**TASK TO COMPLETE**. Output the first line below and each one after it, exactly, up to and including the line holding "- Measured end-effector". Pictures should not be copied.

**GIVEN DATA**.
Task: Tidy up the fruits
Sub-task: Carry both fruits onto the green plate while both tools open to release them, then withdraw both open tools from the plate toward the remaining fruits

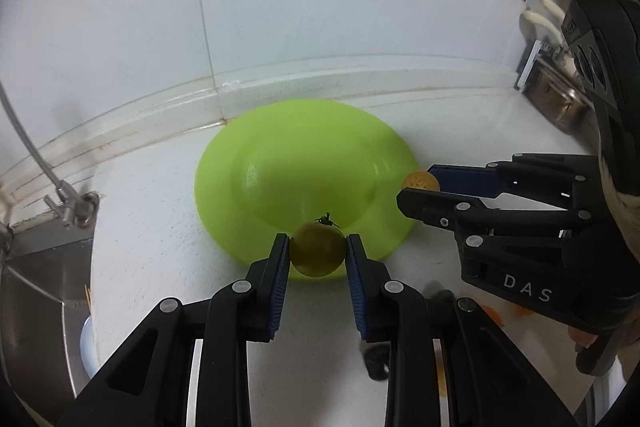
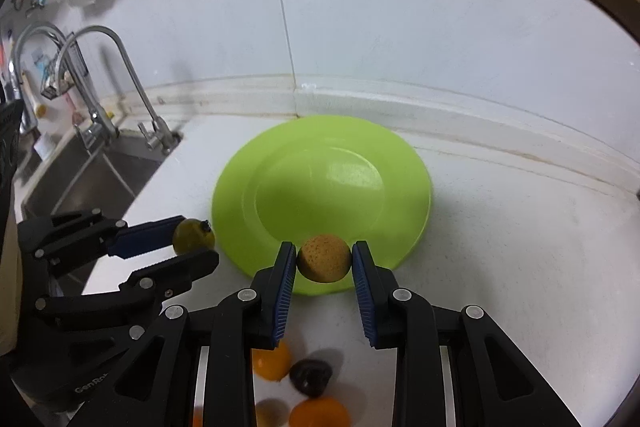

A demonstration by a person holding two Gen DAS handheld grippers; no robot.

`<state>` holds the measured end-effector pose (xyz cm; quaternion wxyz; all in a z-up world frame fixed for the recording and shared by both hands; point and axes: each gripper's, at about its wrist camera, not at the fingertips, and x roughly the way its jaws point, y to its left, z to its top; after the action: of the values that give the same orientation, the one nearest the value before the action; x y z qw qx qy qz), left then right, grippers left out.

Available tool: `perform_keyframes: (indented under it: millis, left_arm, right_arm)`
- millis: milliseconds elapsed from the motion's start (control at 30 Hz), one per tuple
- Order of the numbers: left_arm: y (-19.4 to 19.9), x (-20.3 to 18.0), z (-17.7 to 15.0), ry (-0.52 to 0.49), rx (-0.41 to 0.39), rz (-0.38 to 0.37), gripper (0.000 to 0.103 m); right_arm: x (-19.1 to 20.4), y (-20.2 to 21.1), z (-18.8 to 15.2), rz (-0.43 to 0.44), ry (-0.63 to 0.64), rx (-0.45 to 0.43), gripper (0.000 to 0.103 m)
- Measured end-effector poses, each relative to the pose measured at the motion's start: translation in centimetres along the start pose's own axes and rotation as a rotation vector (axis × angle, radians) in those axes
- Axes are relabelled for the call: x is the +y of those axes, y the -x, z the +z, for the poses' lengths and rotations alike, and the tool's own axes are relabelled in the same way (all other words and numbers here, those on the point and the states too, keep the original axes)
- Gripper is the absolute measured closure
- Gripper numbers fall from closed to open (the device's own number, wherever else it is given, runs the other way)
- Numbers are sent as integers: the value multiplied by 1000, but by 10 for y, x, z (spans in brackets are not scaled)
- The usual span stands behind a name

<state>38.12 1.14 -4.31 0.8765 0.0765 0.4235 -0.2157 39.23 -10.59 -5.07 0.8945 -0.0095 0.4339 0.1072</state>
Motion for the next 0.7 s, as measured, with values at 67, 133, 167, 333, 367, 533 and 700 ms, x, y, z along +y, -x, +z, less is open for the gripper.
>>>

**REPLY**.
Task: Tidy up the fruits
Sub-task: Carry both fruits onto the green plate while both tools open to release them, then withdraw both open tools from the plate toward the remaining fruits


A demonstration by a person holding two Gen DAS handheld grippers; no robot.

`<state>` holds the measured end-effector pose (xyz cm; quaternion wxyz; all in a z-up world frame fixed for the recording and shared by both hands; point and axes: each gripper's, at about its wrist camera, not at the fingertips, and x roughly the way its jaws point, y to its left, z to its top; after the action: of the values that give the same orientation, the one nearest the value before the action; x y z qw qx qy qz), left then right, grippers left out.

Available tool: `perform_keyframes: (indented under it: millis, left_arm, right_arm)`
- millis: milliseconds elapsed from the motion's start (control at 30 Hz), one per tuple
- Order of the numbers: left_arm: y (-19.4 to 19.9), x (-20.3 to 18.0), z (-17.7 to 15.0), ry (-0.52 to 0.49), rx (-0.41 to 0.39), rz (-0.38 to 0.37), gripper (0.000 to 0.103 m); right_arm: x (-19.1 to 20.4), y (-20.2 to 21.1), z (-18.8 to 15.2), rz (-0.43 to 0.44), ry (-0.63 to 0.64), rx (-0.45 to 0.43), gripper (0.000 to 0.103 m)
- Measured end-effector poses, each relative to the pose measured at the motion's start: translation in centimetres along the start pose's own axes and rotation as a rotation vector (axis × angle, radians) in those axes

The exercise has been answered completely.